Collected data entries:
──────
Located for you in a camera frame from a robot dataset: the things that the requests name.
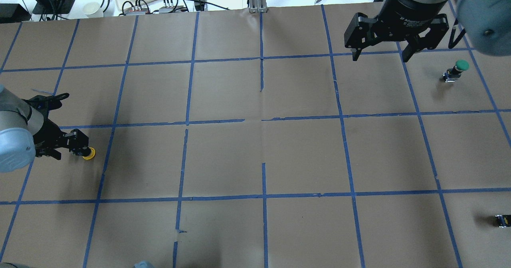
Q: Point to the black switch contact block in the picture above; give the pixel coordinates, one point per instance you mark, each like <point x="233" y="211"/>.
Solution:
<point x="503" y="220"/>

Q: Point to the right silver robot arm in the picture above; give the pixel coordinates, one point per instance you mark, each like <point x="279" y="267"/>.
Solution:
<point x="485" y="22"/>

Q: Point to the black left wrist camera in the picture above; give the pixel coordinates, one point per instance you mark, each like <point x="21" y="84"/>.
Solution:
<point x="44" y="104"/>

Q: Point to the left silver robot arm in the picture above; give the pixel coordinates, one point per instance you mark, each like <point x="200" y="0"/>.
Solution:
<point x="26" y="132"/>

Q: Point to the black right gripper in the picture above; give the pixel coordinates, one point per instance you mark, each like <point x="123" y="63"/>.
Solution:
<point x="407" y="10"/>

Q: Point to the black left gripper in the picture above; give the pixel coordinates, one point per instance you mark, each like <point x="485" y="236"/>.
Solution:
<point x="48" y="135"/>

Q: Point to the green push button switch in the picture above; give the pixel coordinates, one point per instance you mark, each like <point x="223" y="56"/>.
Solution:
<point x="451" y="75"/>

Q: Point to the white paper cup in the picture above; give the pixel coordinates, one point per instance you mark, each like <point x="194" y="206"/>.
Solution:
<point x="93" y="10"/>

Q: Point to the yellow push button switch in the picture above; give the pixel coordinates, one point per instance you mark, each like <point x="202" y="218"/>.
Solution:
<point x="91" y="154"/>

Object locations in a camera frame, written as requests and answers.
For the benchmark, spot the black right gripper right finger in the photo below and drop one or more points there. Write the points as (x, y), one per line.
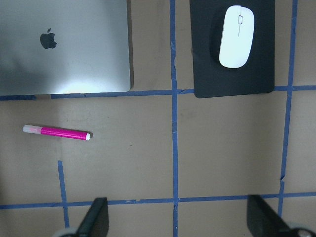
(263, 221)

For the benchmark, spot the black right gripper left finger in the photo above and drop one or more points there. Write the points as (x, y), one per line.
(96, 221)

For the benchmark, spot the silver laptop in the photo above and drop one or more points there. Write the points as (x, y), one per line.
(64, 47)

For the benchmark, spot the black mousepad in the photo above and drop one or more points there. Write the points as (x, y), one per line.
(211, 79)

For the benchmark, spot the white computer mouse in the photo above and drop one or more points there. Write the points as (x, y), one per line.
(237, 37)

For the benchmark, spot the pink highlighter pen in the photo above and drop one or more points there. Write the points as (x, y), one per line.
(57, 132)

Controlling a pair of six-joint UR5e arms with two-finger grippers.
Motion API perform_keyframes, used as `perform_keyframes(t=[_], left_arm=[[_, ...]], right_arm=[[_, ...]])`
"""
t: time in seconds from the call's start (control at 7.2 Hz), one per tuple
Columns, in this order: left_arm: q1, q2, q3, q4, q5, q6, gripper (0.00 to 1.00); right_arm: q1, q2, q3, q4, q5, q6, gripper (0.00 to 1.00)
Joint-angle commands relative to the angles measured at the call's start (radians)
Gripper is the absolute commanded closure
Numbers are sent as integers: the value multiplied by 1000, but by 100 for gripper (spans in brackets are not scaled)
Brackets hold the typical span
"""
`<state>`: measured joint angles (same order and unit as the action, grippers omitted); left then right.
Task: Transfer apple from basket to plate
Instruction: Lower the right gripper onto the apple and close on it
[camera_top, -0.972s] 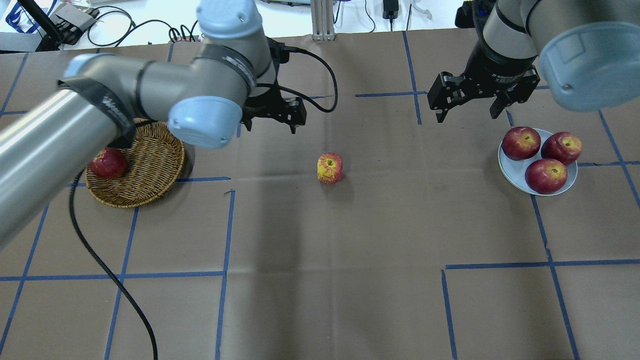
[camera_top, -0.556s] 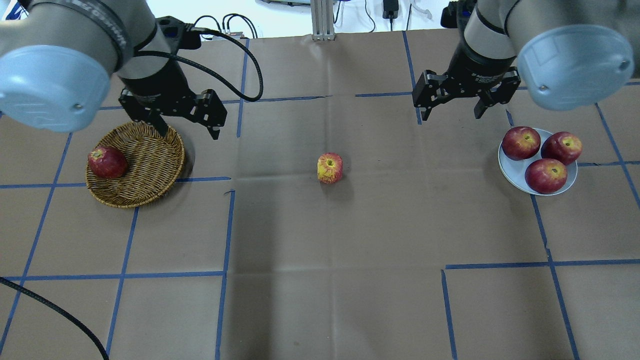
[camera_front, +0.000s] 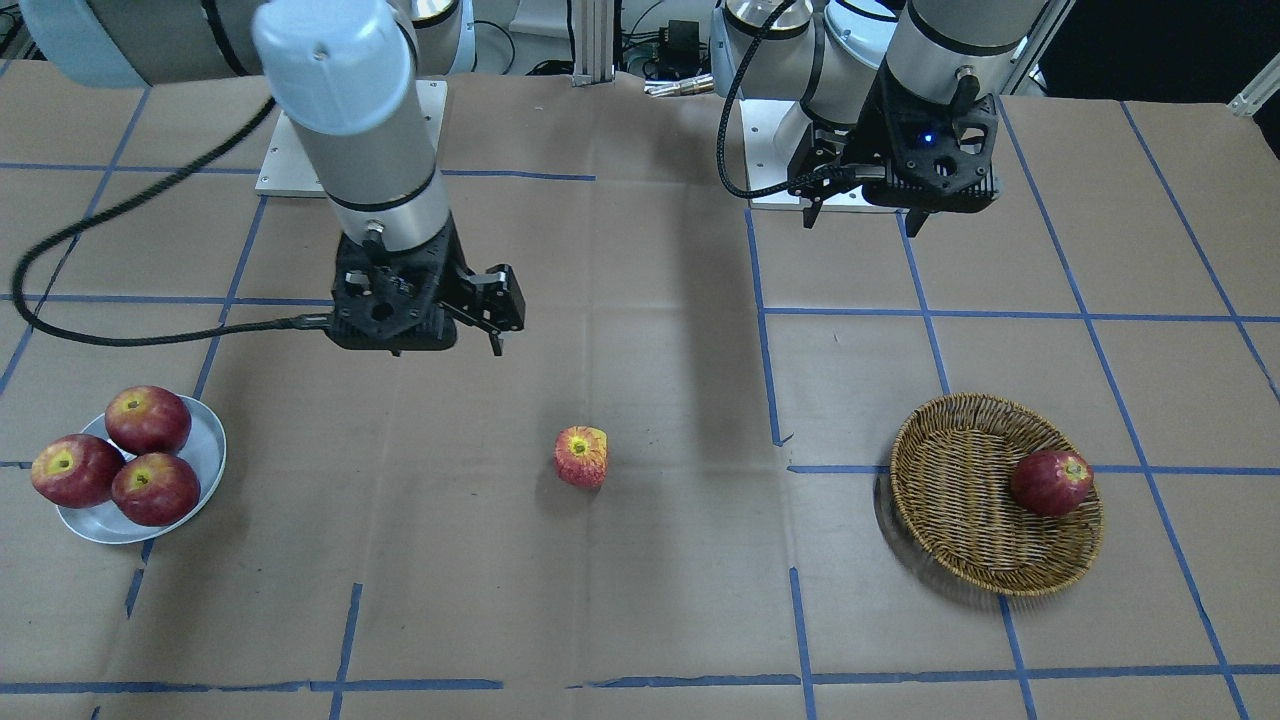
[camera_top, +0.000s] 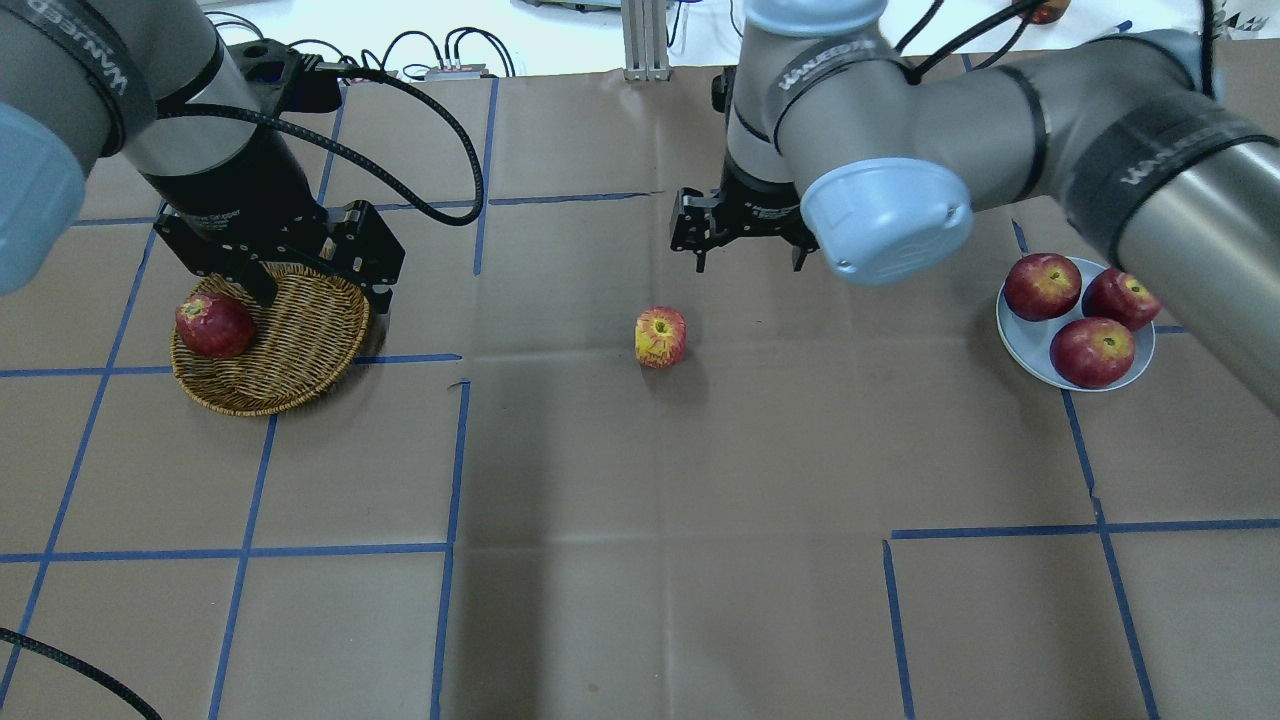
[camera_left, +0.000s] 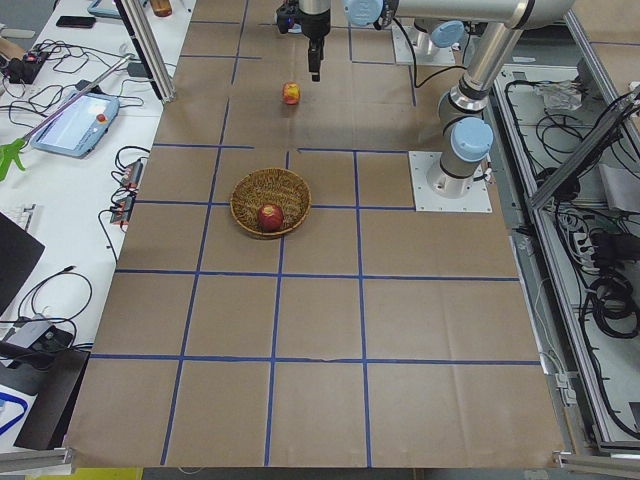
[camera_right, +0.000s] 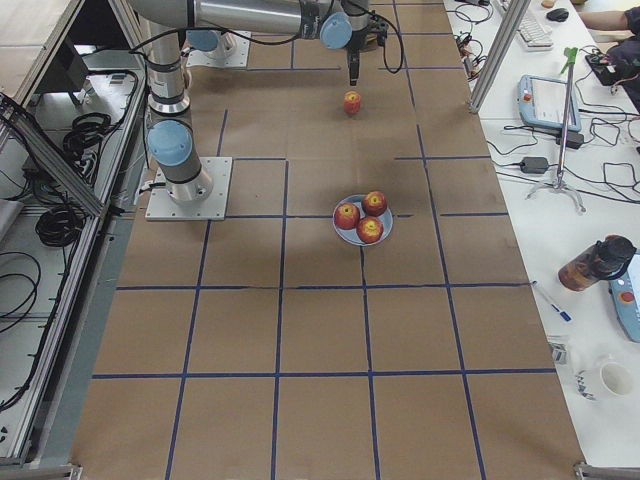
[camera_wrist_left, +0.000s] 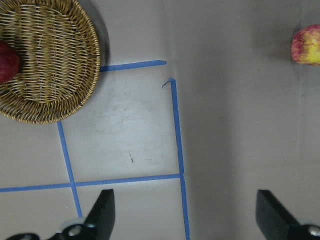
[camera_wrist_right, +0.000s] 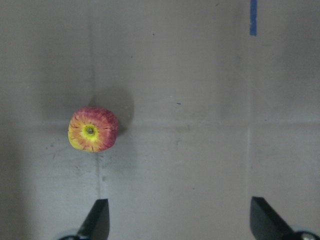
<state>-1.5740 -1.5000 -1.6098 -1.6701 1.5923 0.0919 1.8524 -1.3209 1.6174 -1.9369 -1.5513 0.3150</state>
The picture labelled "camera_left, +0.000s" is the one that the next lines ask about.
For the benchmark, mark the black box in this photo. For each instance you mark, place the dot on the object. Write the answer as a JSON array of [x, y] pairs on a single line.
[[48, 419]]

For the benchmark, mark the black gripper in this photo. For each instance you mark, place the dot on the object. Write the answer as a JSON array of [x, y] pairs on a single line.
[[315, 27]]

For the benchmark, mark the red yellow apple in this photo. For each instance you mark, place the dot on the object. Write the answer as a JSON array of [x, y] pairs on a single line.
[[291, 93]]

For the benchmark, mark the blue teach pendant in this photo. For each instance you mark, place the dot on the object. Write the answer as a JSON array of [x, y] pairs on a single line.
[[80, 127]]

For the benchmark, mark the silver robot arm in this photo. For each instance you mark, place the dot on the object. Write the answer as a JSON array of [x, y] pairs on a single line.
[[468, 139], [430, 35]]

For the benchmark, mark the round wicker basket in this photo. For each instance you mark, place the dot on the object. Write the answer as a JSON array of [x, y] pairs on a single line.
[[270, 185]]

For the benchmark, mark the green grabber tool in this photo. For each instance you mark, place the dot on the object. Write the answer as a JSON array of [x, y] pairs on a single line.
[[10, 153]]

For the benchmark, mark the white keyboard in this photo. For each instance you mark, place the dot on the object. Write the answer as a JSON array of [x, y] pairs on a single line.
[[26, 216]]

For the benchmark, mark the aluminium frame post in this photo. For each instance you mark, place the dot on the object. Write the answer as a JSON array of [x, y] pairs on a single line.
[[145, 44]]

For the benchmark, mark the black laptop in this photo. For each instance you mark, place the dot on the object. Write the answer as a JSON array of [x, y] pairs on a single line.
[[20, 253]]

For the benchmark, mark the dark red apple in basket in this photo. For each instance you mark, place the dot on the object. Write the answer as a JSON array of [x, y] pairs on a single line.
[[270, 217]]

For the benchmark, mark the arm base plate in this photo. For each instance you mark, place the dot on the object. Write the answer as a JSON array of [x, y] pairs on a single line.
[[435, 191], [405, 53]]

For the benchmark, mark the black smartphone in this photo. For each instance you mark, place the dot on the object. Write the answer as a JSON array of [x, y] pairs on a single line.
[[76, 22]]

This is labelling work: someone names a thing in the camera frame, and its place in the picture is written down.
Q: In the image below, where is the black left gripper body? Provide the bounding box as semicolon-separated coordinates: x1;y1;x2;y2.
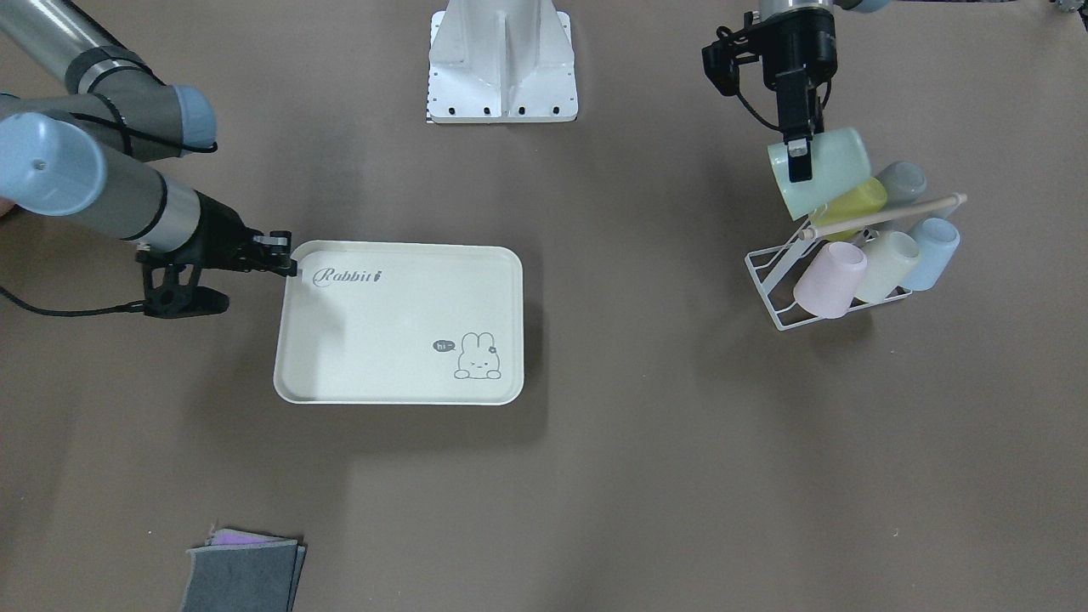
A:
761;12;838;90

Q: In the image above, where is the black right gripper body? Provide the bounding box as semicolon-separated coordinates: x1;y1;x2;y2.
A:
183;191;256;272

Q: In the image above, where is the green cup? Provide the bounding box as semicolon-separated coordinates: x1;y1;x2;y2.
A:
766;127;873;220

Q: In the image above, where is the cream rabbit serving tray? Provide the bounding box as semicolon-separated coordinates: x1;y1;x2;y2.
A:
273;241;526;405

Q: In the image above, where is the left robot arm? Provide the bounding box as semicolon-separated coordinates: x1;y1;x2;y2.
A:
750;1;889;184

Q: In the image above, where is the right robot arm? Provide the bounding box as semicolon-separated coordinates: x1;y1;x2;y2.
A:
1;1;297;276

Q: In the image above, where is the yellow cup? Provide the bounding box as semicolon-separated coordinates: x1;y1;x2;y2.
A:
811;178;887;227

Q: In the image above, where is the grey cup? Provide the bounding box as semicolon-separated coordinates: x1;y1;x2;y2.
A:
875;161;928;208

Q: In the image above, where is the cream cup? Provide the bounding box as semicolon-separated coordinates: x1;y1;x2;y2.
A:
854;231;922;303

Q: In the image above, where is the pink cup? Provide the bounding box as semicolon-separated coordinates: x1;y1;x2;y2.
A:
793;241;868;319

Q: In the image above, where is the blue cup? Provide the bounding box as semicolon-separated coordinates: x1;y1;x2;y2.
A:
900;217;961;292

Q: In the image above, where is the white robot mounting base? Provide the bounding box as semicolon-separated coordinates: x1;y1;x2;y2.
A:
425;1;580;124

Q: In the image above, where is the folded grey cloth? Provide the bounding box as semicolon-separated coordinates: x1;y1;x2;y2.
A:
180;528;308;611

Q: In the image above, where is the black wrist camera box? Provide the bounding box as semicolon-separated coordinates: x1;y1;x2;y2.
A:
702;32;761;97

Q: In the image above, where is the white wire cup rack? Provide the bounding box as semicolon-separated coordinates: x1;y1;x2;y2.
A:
──────
Return, unchanged, the run of lines above that opens with the line containing "t: time in seconds" and closes with the line containing "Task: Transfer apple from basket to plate". Include both.

t: time in seconds from the call's start (control at 7.2 Hz), one per tuple
Columns, in this order: left_arm: q1, q2, q3, q4, q5, q6, gripper (0.00 to 1.00); right_arm: q1, q2, q3, q4, q5, q6, gripper (0.00 to 1.00)
Joint-angle commands relative to the angles measured at the call's start (radians)
Gripper is the absolute commanded closure
Numbers are sent as integers: the value multiplied by 1000, but by 100 for gripper (spans in brackets are not scaled)
Brackets hold the typical span
"""
`<state>`: measured joint angles (same order and unit as the action, grippers omitted); left then right.
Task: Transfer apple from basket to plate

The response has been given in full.